In fact she was an effective Helen, in The Trojan Women, by Euripides.
Perhaps I have not indicated that I watched a certain few films while I still possessed devices, also.
Irene Papas and Katharine Hepburn in The Trojan Women was one. Maria Callas in Medea was another.
My mother did have false teeth, I now remember.
Well, and in that glass beside her bed, those final weeks in the hospital.
Oh, dear.
Though I have a vague recollection that the projector I brought into the museum stopped functioning after I had used it no more than three or four times, and that I did not trouble to replace it.
When I was still at my loft, in the beginning, I brought in at least thirty portable radios, and tuned each one to a different number on the dial.
Actually those worked by batteries, not electricity.
Obviously that was how they worked, since I doubt that I would have solved how a generator operated, that early on.
My aunt Esther died of cancer, as well. Though Esther was my father's sister, actually.
Here, at least, there is always a sound of the sea.
And right at this moment a strand of tape at a broken window in the room next to this one is making scratching sounds, from my breeze.
Mornings, when the leaves are dewy, some of them are like jewels where the earliest sunlight glistens.

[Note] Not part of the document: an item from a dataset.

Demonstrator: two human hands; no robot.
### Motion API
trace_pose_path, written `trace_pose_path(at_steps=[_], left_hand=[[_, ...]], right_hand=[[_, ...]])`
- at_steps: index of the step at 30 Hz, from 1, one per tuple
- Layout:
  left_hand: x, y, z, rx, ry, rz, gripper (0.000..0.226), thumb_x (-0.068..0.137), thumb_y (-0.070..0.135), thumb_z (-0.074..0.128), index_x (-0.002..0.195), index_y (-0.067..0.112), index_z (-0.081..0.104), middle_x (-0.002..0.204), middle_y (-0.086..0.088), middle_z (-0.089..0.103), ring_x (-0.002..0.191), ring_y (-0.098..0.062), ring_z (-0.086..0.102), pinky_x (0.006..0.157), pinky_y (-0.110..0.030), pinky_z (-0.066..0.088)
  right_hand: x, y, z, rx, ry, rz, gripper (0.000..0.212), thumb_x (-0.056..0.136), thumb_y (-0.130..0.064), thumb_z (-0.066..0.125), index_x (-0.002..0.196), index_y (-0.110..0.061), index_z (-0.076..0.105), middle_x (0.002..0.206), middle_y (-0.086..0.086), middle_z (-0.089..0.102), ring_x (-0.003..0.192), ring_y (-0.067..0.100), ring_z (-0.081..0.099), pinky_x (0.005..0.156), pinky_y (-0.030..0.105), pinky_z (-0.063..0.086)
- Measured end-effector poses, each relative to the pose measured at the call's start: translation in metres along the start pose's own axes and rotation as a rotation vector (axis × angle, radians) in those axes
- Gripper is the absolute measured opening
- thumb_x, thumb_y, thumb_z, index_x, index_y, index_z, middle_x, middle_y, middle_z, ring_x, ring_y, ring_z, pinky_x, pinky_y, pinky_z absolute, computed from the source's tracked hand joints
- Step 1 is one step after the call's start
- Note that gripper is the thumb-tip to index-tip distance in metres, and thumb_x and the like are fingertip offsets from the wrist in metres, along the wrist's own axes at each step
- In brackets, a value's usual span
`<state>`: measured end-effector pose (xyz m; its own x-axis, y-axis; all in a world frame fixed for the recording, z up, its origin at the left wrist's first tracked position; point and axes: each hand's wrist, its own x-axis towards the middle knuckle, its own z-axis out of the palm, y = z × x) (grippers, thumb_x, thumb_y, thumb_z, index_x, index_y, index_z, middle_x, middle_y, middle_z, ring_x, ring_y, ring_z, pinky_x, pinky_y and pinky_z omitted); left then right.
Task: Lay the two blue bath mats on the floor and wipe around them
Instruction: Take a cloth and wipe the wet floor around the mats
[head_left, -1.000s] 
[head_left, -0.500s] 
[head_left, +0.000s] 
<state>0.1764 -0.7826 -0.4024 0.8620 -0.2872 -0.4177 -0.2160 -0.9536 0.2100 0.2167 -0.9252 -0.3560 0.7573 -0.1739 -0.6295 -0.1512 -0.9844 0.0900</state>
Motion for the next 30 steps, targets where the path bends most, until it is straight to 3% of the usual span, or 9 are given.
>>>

A cat scratching, that loose strip of tape could be.
Where would it have been, that I read all of those bloody stories out loud?
I am fairly certain that I had not yet gone to Europe when I wore my last wristwatches, if that is at all relevant.
I doubt that wearing thirteen or fourteen wristwatches, along the length of one's forearm, is especially relevant.
Well, and for a period several gold pocket watches also, on a cord around my neck.
Actually somebody wore an alarm clock that very way in a novel I once read.
I would say it was in The Recognitions, by William Gaddis, except that I do not believe I have ever read The Recognitions by William Gaddis.